### TASK BRIEF
Transcribe word for word the lines below from the line with "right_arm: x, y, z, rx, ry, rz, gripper" through the line with "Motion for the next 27", ends included.

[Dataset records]
════

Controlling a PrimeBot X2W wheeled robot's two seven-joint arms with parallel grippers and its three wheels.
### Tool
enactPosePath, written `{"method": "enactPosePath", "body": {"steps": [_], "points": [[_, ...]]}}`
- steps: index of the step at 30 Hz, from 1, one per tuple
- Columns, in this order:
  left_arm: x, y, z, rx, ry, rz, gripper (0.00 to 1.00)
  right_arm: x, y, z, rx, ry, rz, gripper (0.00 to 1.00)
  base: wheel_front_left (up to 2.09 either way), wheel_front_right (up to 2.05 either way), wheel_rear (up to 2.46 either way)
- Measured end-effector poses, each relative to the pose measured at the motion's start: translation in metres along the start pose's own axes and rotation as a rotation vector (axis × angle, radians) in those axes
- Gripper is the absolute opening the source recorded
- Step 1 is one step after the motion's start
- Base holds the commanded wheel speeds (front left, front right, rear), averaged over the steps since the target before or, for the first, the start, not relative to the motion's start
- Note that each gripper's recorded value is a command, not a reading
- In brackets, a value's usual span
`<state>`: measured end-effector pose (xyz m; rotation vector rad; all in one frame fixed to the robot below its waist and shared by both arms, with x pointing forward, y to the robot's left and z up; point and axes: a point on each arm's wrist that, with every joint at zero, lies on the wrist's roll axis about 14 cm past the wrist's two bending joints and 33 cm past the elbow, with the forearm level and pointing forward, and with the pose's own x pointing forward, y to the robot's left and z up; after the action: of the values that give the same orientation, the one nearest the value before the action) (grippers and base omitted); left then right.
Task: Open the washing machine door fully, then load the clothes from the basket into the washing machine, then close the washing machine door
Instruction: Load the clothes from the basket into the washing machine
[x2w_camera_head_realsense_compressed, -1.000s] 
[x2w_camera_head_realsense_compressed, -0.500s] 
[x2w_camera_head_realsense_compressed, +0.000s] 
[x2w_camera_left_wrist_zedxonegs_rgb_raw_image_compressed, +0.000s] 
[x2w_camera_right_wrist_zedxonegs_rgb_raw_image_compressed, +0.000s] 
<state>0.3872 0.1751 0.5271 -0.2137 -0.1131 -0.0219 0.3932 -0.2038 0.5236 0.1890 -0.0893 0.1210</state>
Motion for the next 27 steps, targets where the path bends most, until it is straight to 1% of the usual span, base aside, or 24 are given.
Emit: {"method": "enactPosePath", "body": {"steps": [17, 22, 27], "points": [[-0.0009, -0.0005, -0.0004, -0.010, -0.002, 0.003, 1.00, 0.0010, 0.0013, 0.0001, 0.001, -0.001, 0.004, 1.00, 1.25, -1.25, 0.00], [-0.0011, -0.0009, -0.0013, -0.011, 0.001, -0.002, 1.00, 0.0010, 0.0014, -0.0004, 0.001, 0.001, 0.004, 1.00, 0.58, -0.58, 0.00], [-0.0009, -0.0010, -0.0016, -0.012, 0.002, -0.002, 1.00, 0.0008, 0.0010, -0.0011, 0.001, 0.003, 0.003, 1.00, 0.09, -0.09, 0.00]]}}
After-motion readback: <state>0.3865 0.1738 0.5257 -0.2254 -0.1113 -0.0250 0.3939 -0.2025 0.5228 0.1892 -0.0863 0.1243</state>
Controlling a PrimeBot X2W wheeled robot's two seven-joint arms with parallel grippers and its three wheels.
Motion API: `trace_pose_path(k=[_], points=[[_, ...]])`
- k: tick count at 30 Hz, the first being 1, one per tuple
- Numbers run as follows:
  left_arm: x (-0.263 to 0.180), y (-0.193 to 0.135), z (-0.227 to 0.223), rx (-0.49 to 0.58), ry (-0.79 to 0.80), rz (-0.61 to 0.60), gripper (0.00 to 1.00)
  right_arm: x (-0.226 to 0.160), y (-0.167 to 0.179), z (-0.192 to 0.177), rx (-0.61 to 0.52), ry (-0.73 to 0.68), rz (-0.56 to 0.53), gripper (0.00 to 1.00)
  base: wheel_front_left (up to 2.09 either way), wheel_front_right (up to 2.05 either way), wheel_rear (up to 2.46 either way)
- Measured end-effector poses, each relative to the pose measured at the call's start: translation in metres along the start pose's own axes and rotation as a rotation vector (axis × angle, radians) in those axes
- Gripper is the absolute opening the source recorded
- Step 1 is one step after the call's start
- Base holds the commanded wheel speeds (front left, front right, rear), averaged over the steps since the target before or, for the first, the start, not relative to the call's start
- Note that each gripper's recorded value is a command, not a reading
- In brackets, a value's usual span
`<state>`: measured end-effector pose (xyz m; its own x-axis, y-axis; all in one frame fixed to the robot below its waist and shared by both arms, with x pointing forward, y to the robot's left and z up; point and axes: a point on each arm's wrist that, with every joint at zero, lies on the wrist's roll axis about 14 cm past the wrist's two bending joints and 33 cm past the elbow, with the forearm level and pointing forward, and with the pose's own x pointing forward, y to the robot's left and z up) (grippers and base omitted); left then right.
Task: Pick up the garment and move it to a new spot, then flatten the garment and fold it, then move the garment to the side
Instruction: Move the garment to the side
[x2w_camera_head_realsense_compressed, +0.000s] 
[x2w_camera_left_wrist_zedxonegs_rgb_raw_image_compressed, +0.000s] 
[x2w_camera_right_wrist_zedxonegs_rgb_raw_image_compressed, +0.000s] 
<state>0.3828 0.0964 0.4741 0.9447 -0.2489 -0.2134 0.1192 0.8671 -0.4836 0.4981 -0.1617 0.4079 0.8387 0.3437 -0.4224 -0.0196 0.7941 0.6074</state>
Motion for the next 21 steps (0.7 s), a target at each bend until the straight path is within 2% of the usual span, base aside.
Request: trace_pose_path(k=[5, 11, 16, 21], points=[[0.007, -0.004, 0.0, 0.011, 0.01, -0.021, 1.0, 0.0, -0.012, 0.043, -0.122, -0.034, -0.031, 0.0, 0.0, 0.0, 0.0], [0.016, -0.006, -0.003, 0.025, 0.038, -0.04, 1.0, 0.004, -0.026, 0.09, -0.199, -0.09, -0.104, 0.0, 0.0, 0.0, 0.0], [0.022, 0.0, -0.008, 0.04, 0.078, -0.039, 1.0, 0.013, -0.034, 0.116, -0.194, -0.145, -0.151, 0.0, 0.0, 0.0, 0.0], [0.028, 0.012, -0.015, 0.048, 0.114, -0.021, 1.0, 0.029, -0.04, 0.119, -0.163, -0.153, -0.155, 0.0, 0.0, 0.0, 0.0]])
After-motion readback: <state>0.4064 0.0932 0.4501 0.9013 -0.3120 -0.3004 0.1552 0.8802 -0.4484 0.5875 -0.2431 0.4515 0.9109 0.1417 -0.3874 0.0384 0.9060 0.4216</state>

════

### SOLUTION FOR THIS EXERCISE
  right_arm: x, y, z, rx, ry, rz, gripper (0.00 to 1.00)
  base: wheel_front_left (up to 2.09 either way), wheel_front_right (up to 2.05 either way), wheel_rear (up to 2.46 either way)
- Measured end-effector poses, each relative to the pose measured at the motion's start: translation in metres along the start pose's own axes and rotation as a rotation vector (axis × angle, radians) in those axes
- Gripper is the absolute opening the source recorded
- Step 1 is one step after the motion's start
- Base holds the commanded wheel speeds (front left, front right, rear), averaged over the steps since the target before or, for the first, the start, not relative to the motion's start
- Note that each gripper's recorded value is a command, not a reading
- In brackets, a value's usual span
`<state>`: measured end-effector pose (xyz m; rotation vector rad; all in one frame fixed to the robot below its waist and shared by both arms, with x pointing forward, y to the robot's left and z up; point and axes: a point on each arm's wrist that, with every joint at zero, lies on the wrist's roll axis about 14 cm past the wrist's two bending joints and 33 cm past the elbow, with the forearm level and pointing forward, and with the pose's own x pointing forward, y to the robot's left and z up; after the action: of the values that give the same orientation, the one nearest the value before the action) (grippers and base omitted); left then right.
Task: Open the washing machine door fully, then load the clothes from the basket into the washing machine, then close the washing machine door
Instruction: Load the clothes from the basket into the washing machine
[x2w_camera_head_realsense_compressed, -1.000s] 
[x2w_camera_head_realsense_compressed, -0.500s] 
[x2w_camera_head_realsense_compressed, +0.000s] 
[x2w_camera_left_wrist_zedxonegs_rgb_raw_image_compressed, +0.000s] 
[x2w_camera_right_wrist_zedxonegs_rgb_raw_image_compressed, +0.000s] 
<state>0.3872 0.1751 0.5271 -0.2137 -0.1131 -0.0219 0.3932 -0.2038 0.5236 0.1890 -0.0893 0.1210</state>
Motion for the next 27 steps, targets where the path bends most, until it is straight to 1% of the usual span, base aside, or 24 are given.

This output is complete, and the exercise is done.